**Required work**
Return, from the material below, each line in which the word "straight" is present.

((

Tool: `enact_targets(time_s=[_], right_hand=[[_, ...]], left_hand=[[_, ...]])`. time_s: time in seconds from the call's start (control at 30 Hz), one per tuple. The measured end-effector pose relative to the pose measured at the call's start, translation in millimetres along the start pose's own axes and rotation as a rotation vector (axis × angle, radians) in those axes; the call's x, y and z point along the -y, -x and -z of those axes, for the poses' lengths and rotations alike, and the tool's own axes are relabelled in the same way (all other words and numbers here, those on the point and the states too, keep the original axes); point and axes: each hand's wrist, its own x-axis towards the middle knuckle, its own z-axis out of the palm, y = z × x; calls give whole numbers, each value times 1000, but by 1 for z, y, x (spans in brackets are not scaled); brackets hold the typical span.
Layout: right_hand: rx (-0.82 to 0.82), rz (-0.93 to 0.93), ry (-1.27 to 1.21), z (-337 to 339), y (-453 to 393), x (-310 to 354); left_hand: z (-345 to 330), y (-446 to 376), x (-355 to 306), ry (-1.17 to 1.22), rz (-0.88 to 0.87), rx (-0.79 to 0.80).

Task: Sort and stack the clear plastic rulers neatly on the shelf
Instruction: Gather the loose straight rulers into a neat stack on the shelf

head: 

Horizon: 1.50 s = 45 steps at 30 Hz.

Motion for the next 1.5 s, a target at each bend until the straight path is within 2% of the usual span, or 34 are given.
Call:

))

**Answer section**
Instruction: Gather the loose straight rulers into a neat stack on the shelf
Motion for the next 1.5 s, a target at each bend until the straight path is within 2% of the usual span, or 34 are given.

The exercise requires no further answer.